§ **TASK**
The required result is every line of the records that includes "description".

§ **RECORDED DATA**
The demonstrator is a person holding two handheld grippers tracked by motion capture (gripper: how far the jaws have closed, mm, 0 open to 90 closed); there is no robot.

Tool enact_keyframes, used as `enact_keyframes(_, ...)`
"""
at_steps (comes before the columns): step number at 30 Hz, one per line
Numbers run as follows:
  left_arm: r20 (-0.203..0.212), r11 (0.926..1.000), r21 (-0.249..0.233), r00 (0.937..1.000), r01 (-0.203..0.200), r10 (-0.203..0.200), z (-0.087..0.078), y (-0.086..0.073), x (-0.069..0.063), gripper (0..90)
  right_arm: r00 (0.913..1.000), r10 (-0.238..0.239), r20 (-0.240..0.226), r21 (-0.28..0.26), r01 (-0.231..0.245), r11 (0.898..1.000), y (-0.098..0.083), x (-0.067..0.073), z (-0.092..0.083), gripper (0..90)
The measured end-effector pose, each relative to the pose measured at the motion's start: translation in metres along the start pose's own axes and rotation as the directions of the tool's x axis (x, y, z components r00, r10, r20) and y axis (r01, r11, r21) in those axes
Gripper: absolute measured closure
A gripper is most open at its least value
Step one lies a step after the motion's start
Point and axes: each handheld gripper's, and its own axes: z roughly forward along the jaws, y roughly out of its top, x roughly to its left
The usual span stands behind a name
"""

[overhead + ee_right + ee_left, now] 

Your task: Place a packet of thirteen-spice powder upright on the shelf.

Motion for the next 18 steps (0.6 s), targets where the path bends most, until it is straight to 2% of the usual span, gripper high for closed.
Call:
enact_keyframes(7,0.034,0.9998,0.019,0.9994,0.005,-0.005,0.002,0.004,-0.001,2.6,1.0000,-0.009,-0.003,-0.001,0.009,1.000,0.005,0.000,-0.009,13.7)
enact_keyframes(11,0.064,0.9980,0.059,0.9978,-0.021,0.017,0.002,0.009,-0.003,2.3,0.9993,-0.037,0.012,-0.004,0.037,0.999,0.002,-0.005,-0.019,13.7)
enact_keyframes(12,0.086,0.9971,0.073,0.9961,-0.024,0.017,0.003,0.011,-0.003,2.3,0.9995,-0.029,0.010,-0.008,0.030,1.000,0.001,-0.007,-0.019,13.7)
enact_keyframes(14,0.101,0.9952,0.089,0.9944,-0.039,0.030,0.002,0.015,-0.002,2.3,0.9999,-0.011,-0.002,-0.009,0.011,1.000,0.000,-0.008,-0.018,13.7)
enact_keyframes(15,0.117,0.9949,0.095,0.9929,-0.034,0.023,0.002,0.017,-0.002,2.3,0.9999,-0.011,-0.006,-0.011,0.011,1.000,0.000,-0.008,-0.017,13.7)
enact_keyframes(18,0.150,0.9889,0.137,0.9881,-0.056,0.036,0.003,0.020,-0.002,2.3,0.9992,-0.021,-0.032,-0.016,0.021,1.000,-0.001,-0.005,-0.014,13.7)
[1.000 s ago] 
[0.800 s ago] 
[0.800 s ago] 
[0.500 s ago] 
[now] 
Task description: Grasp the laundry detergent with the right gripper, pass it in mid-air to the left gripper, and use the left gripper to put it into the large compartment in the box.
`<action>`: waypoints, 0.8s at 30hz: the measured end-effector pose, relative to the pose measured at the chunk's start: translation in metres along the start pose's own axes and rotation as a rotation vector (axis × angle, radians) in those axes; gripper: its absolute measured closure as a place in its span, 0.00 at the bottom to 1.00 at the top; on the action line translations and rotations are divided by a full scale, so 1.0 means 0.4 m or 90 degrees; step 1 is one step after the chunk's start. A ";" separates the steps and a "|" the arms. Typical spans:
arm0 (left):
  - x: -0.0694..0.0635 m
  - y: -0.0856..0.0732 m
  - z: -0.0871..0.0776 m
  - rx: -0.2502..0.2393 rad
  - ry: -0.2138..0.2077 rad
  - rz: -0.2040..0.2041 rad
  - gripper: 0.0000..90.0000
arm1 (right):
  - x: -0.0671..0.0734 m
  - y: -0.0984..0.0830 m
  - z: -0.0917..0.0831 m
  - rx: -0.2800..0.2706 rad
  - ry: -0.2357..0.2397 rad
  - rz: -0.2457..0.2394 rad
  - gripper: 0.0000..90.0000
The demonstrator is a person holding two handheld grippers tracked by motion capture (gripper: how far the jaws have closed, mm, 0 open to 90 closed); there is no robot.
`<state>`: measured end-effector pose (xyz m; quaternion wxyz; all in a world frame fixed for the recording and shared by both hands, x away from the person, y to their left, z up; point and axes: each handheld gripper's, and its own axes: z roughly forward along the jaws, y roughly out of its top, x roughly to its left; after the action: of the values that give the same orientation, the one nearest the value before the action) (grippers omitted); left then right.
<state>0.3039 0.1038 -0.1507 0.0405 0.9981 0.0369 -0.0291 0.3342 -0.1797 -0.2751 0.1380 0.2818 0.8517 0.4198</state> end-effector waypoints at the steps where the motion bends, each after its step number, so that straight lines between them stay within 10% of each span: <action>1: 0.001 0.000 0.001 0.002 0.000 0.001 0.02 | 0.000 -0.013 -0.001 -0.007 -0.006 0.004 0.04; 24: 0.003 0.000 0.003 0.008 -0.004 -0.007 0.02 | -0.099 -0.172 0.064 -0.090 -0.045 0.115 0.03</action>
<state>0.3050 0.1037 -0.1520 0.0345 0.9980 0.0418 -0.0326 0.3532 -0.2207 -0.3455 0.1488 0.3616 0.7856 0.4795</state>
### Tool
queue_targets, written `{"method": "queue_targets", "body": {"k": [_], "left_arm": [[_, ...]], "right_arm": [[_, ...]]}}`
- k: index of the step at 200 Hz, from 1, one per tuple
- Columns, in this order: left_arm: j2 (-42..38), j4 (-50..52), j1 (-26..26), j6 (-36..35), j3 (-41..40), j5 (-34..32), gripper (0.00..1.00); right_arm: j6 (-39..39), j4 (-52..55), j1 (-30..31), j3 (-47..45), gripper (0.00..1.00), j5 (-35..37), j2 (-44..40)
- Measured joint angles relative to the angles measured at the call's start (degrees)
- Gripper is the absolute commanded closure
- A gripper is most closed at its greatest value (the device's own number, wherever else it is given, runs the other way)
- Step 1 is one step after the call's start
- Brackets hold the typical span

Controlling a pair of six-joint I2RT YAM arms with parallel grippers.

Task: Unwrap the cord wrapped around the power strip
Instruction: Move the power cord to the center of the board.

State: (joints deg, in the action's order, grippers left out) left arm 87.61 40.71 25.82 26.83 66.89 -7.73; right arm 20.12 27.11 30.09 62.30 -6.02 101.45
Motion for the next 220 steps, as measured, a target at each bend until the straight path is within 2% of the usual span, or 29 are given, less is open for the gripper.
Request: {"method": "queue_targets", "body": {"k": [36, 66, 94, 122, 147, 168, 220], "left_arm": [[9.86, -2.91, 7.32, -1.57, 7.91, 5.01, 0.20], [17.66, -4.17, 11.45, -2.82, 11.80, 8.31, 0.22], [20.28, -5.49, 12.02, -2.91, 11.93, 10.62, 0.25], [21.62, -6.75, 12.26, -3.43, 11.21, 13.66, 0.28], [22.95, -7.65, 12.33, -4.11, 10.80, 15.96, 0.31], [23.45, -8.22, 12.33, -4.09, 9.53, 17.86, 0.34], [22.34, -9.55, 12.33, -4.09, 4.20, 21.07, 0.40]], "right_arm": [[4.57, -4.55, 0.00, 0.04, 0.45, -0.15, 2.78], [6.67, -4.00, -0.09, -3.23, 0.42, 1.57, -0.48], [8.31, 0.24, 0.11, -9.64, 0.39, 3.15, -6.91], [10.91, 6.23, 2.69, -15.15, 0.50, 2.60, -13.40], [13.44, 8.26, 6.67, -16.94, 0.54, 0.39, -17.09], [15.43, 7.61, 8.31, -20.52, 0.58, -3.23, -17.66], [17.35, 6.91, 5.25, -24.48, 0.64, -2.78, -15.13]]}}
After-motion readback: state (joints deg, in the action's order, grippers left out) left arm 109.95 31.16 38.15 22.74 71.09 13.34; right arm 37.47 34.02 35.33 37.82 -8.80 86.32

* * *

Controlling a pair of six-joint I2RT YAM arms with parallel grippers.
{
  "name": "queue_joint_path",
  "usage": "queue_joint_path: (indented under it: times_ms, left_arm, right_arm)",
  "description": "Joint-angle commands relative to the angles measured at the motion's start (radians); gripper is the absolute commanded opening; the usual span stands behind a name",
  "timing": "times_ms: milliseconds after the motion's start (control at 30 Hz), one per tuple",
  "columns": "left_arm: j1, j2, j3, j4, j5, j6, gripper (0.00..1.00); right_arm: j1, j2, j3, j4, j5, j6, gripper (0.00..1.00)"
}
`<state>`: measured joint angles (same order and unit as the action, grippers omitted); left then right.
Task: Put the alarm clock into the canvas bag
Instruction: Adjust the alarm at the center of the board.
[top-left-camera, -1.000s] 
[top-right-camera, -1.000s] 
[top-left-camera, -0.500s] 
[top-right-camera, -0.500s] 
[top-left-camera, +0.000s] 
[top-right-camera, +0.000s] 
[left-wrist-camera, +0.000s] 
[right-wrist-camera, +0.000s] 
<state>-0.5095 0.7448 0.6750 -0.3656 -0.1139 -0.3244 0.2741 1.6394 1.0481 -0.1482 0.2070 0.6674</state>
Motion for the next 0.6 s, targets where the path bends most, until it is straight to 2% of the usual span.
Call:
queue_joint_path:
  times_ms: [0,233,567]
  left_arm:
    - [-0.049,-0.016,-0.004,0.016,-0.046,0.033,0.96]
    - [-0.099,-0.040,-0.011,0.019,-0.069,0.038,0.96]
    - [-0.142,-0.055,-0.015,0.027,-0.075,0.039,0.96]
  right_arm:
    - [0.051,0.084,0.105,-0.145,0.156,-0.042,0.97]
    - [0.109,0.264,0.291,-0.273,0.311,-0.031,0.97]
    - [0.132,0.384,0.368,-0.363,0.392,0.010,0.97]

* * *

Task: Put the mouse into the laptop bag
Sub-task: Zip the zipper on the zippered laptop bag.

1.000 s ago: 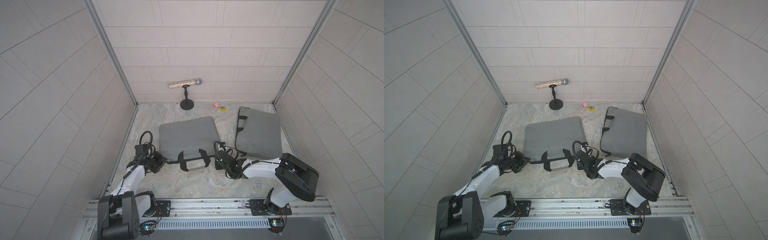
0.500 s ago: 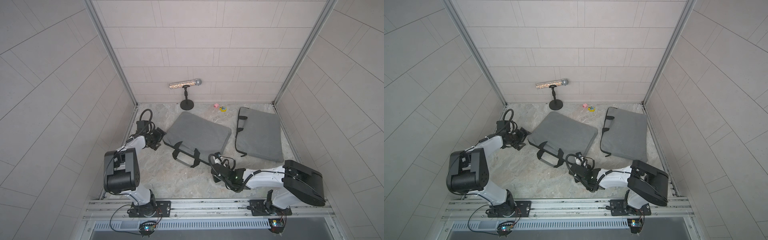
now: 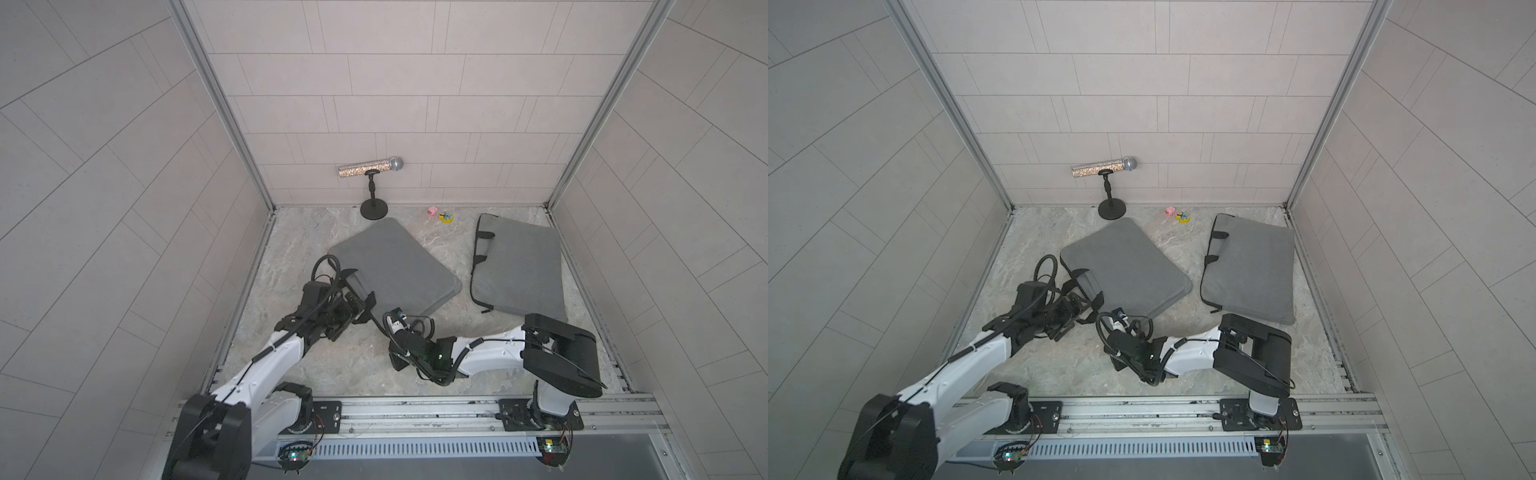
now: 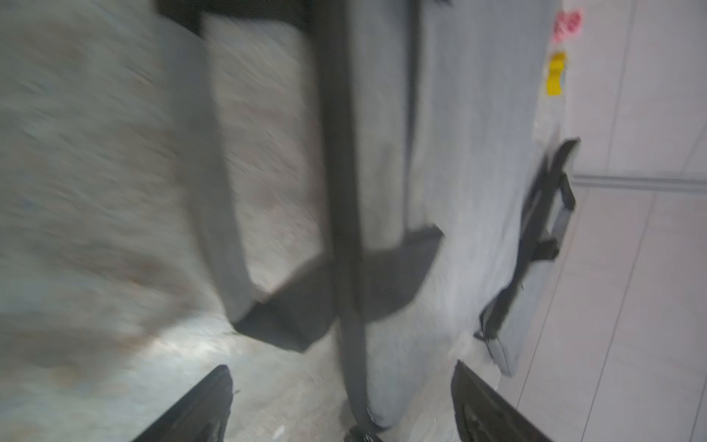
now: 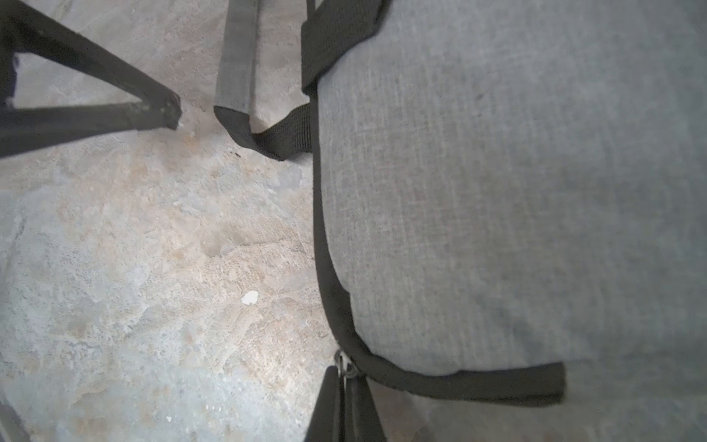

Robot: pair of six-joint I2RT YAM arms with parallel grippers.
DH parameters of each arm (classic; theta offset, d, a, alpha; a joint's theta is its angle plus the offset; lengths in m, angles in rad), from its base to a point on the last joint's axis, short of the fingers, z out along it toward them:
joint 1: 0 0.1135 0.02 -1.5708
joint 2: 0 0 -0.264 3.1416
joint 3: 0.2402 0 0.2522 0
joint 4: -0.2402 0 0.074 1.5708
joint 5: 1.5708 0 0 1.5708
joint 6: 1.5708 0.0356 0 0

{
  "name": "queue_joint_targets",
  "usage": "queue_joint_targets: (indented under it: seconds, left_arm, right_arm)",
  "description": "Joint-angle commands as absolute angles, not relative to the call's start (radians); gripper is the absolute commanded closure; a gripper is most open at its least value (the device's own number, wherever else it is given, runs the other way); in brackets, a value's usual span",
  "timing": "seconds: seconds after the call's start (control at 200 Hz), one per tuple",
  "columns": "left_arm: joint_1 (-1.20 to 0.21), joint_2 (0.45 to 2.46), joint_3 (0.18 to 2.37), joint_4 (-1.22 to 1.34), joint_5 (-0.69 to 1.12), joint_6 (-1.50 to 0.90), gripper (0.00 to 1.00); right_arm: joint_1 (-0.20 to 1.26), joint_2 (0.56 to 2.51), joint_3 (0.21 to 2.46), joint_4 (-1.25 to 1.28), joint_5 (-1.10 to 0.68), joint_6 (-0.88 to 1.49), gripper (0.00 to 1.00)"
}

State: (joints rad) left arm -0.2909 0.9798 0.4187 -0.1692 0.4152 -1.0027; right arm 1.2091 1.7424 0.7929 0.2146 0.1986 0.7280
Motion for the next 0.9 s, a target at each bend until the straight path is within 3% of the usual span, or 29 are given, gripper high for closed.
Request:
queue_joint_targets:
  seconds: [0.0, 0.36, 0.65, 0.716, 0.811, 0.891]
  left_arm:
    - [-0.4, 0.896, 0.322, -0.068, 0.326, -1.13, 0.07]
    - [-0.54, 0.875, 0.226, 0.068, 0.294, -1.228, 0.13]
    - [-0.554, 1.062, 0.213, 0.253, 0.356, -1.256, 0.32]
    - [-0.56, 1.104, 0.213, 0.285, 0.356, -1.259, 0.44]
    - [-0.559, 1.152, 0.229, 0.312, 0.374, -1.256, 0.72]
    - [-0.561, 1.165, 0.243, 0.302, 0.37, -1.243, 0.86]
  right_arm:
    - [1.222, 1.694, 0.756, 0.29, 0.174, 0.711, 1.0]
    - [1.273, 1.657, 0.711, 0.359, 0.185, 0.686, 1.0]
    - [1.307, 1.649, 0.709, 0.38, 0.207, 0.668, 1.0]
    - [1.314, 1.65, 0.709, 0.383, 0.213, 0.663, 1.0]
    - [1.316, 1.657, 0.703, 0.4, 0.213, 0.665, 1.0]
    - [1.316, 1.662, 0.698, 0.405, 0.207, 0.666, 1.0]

§ **SOLUTION FOR THIS TASK**
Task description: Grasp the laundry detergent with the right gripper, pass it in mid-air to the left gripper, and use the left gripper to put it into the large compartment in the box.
  "description": "Joint-angle commands relative to the angles measured at the motion's start (radians); gripper is the absolute commanded opening; the usual span stands behind a name",
  "description": "Joint-angle commands as absolute angles, not relative to the call's start (radians); gripper is the absolute commanded closure; a gripper is most open at its least value (the device's own number, wherever else it is given, runs the other way); in brackets, a value's usual span",

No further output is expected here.